11. Woo. Por mais que eu odeie ele, Woo sambou na cara de Shirin e Spencer e eu quase bati palmas para ele. Ignorar alguém por 6 dias e depois ir pedir um favor é muito amadorismo.

12. Peih Gee. Tenho a impressão de que ela será uma das vítimas desta fase tribal com 3 equipes e de todos que fliparam fico me perguntando se a jogada faz sentido para Peih Gee. Todos sabemos que Abi é uma pessoa extremamente instável, então não sei se é esperto por parte de Peih Gee trocar de aliança e continuar perto dela. É claro que ela poderá procurar abrigo com Woo, Wiglesworth, Wentworth, Terry e Varner, mas e se ela cair numa tribo com Abi e Spencer ou pior só com Abi? Se Abi é “A Favorita”, ainda acho que Peih Gee pode ser “A Próxima Vítima” depois de RC.

13. Spencer. Despencou no ranking porque ter sido eliminado, por ter cometido vários erros no passado e, principalmente, porque ainda é visto como a maior ameaça no jogo. O fracasso pode ser bom para Spencer conseguir diminuir o alvo que possui e vejo chances dele se recuperar. Depois de vê-lo pedindo socorro para o cachorro de Tony, quero ver ele suplicando para Kass Zero Chances of Winning The Game.

14. Joe. Survivor MacGyver my ass.

15. Abi Maria. Só amor por esta maravilhosa representante da cultura brasileira. Joga muito mal, mas faz muito bem para o jogo e para o nosso entretenimento. Vem sendo a principal ferramenta de Varner e tem chances de ir longe graças a ele e à mentalidade de tirar os mais inteligentes primeiro.

16. Stephen Fishibach. Podemos todos comemorar a sobrevivência de Stephen à Bayon. Dias melhores virão. Sou otimista e acho que ele pode ter um papel fundamental crescendo ao longo do jogo.

17. Kelly Wiglesworth.

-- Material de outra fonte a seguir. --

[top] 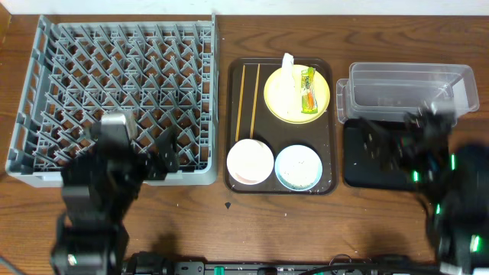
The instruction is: Sort waste into correct bins and load items into the dishwasher
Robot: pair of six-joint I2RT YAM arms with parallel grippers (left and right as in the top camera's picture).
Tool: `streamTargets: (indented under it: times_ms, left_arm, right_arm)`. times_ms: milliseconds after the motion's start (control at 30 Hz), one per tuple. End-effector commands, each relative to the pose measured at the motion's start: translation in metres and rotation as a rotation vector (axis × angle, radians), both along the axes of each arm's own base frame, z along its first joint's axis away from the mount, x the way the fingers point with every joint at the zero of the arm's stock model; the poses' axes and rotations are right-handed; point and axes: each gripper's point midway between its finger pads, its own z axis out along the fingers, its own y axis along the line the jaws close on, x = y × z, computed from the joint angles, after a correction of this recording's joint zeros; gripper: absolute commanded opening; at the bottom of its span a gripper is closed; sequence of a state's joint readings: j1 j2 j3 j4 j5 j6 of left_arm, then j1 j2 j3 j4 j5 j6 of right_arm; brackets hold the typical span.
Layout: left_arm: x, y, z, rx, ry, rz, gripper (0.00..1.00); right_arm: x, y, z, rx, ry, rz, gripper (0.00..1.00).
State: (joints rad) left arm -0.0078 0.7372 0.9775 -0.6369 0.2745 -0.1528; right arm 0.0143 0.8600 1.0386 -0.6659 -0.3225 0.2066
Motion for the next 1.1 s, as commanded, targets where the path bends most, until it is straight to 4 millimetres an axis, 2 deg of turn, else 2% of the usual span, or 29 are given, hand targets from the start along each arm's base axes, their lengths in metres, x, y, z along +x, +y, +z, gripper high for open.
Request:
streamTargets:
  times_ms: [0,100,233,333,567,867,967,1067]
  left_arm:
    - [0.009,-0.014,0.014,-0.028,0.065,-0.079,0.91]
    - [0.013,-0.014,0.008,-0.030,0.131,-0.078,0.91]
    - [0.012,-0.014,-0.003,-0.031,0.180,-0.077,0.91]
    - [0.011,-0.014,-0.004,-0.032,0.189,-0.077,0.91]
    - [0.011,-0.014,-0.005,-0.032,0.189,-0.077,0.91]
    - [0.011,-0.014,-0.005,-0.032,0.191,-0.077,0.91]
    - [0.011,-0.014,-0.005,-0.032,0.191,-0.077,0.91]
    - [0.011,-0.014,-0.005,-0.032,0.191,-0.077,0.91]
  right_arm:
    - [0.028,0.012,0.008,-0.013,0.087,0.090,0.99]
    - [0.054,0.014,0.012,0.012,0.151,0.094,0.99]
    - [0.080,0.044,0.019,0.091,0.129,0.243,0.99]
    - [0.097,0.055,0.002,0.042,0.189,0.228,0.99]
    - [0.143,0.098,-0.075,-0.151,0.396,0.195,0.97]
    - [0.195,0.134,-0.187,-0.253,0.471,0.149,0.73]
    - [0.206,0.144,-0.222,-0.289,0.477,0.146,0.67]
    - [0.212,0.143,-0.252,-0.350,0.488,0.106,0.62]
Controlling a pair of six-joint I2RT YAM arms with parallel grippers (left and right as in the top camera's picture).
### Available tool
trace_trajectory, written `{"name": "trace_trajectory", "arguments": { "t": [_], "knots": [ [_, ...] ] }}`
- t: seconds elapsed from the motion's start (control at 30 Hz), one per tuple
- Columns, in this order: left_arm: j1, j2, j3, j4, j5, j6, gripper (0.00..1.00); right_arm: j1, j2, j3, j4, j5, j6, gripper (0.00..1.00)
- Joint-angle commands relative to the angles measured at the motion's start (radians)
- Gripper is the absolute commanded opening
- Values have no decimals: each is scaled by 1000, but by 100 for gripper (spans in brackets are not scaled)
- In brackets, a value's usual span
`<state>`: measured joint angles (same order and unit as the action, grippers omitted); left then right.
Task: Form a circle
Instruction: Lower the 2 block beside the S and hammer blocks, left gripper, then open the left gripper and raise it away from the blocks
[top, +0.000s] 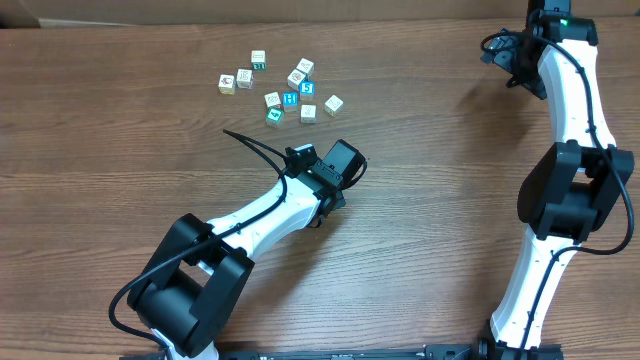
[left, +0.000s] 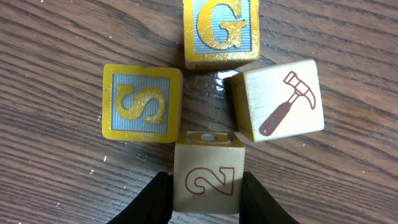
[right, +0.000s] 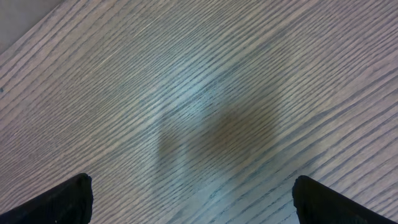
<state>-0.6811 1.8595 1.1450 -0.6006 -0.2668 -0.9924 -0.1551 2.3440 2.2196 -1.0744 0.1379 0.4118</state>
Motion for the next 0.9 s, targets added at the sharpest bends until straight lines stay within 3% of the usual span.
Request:
{"name": "trace_trajectory", "arguments": {
  "t": [0.0,0.7,0.87],
  "knots": [
    [-7,18,15,4,-21,2,28,2,-25,13,3,8,0,100],
    [-7,18,15,11,-21,2,30,2,-25,13,3,8,0,100],
    [-7,18,15,11,-19,2,44,2,-25,13,3,8,0,100]
  ]
}}
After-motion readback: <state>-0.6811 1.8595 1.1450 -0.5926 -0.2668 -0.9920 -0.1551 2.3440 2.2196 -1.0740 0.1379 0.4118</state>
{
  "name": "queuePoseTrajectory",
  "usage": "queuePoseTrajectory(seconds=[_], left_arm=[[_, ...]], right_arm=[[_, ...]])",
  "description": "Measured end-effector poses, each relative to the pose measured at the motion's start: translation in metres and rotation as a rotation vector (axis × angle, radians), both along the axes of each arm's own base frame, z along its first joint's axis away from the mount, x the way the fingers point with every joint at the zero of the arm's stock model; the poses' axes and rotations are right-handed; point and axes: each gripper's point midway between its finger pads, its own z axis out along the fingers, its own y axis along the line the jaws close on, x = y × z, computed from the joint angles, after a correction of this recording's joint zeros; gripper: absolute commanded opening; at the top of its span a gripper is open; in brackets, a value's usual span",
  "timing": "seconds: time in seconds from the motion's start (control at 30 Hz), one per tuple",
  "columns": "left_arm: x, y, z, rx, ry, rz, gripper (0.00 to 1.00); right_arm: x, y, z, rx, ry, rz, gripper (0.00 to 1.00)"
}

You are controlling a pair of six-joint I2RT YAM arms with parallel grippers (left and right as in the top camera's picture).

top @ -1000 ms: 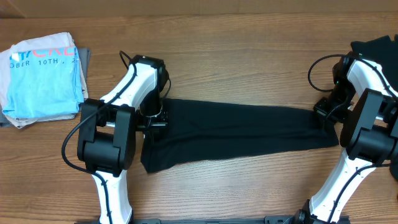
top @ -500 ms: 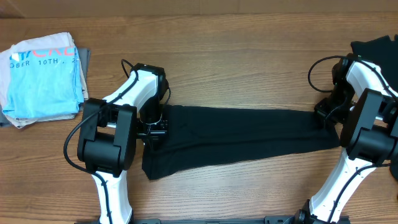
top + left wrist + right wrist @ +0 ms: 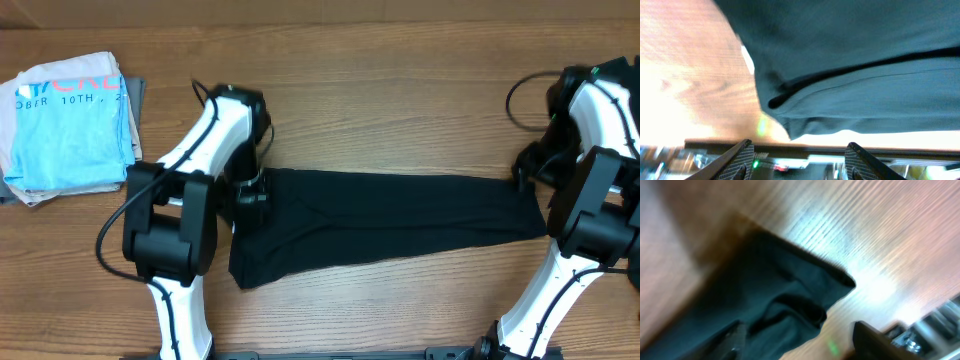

Lembra quando a gente lamentava o retorno de Jenna Lewis em All-Stars? Entaõ, estava de bom tamanho. Wiglesworth é boring até dizer chega e ganha airtime por ser da primeira temporada.

18. Purple Monica. Who? Deve ir longe. Uma avulsa sempre vai longe.

PS1: Eu e muita gente ainda não sabe qual será a divisão das tribos, então peço encarecidamente para evitar qualquer tipo de spoiler, inclusive sobre a nova configuração dos times para manter a emoção para o próximo episódio.

PS2: Cadê uma Web Série da RC assistindo Second Chance e comentando cada segundo de Abi no vídeo?